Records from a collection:
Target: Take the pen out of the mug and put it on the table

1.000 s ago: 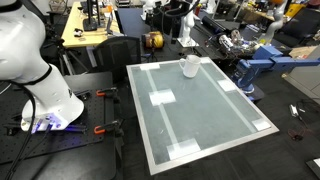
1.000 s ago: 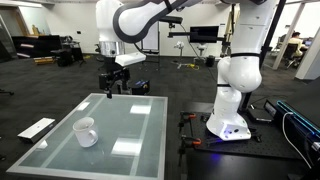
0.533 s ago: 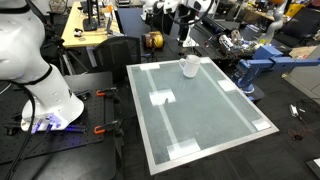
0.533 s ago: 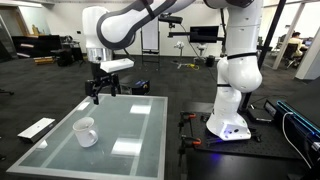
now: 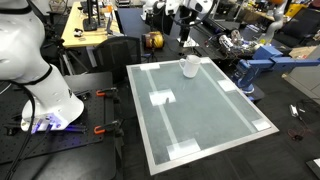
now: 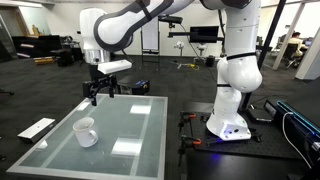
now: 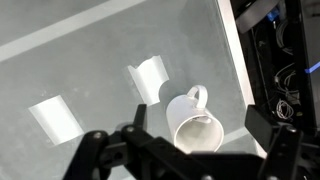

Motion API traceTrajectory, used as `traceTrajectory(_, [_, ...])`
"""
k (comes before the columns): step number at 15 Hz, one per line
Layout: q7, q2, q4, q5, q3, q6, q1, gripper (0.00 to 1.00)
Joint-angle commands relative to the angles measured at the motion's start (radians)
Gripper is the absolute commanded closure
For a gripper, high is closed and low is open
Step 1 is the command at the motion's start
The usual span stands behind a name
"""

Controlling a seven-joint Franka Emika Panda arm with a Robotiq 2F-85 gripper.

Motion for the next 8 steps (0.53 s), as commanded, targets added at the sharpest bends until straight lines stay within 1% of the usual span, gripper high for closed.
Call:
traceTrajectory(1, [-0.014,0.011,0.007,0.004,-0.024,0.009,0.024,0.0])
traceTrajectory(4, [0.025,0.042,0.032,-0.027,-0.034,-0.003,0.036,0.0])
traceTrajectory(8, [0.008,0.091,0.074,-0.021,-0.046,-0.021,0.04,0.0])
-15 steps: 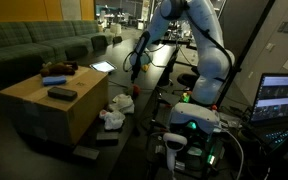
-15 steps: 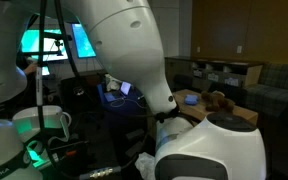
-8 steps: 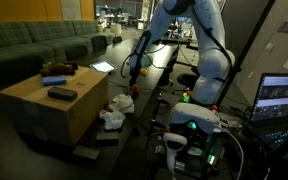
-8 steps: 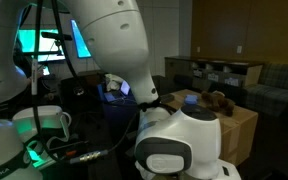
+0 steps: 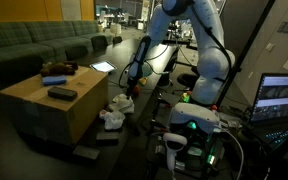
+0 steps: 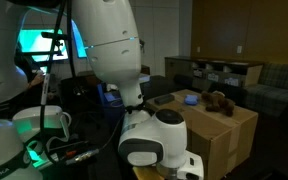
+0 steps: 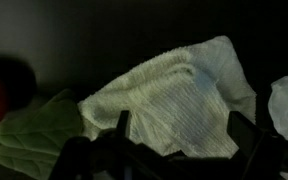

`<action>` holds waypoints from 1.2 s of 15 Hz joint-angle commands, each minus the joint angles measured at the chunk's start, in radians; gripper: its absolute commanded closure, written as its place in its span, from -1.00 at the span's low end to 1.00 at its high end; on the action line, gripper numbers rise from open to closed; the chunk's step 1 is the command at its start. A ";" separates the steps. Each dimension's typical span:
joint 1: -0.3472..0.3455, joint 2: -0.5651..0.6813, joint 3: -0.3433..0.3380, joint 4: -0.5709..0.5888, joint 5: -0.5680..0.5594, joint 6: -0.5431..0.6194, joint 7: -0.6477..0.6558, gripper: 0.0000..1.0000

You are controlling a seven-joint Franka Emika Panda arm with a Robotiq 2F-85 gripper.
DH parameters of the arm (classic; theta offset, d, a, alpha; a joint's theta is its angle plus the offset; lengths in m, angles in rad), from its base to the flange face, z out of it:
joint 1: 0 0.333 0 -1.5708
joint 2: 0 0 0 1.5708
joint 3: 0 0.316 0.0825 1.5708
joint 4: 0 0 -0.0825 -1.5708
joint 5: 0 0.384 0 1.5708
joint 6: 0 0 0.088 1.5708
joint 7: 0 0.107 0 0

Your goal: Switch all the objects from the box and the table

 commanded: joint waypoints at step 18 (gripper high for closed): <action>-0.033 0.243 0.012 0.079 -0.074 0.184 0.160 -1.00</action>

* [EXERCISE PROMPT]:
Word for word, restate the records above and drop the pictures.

* [TASK ANSWER]:
Target: Take the pen out of the mug and put it on the table

1.000 s ago: 
1.000 s ago: 
0.533 s ago: 
0.533 s ago: 
now: 
now: 
now: 

Motion API traceTrajectory, used as `traceTrajectory(_, [_, ...])`
"""
k (comes before the columns): step number at 15 Hz, one per line
Layout: q7, q2, q4, q5, q3, q6, q1, gripper (0.00 to 1.00)
Joint-angle commands relative to the angles measured at the motion's start (radians)
Gripper is the absolute commanded closure
For a gripper, high is closed and low is open
Step 1 is the command at the motion's start
The usual span stands behind a name
"""

Controlling a seven-joint Franka Emika Panda arm with a Robotiq 2F-85 gripper.

Motion for the next 8 steps (0.53 s), as commanded, targets added at the sharpest bends until straight lines stay within 1% of the usual span, gripper high for closed.
Call:
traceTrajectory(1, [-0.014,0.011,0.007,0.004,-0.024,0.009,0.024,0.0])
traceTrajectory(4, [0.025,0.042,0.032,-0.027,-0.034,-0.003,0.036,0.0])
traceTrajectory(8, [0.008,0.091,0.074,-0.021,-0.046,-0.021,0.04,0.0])
-15 steps: 
-15 steps: 
-8 steps: 
-8 steps: 
+0 steps: 
+0 steps: 
+0 steps: 

`<action>` holds waypoints from 1.2 s of 15 Hz joint-angle commands, each minus the joint angles measured at the chunk's start, in radians; gripper: its absolute commanded closure, written as its place in its span, from -1.00 at the span's low end to 1.00 at its high end; on the action line, gripper numbers rise from open to closed; the chunk's step 1 is the command at its start. A ";" separates the steps. Each dimension's typical span:
joint 1: -0.3472..0.3455, joint 2: -0.5651..0.6813, joint 3: -0.3433..0.3380, joint 4: -0.5709..0.5888, joint 5: -0.5680..0.5594, joint 6: -0.5431..0.6194, joint 7: -0.6477..0.6558, gripper: 0.0000..1.0000

You are controlling a seven-joint Franka Emika Panda arm with a Robotiq 2F-85 gripper.
DH parameters of the arm (classic; theta offset, d, a, alpha; a joint's theta is its angle plus the offset; lengths in m, angles in rad), from its base to the flange face, z out of it:
joint 1: 0 0.333 0 -1.5708
joint 2: 0 0 0 1.5708
joint 3: 0 0.316 0.0825 1.5708
joint 4: 0 0 -0.0825 -1.5708
joint 5: 0 0.384 0 1.5708
joint 6: 0 0 0.088 1.5708
joint 7: 0 0.107 0 0

Your goal: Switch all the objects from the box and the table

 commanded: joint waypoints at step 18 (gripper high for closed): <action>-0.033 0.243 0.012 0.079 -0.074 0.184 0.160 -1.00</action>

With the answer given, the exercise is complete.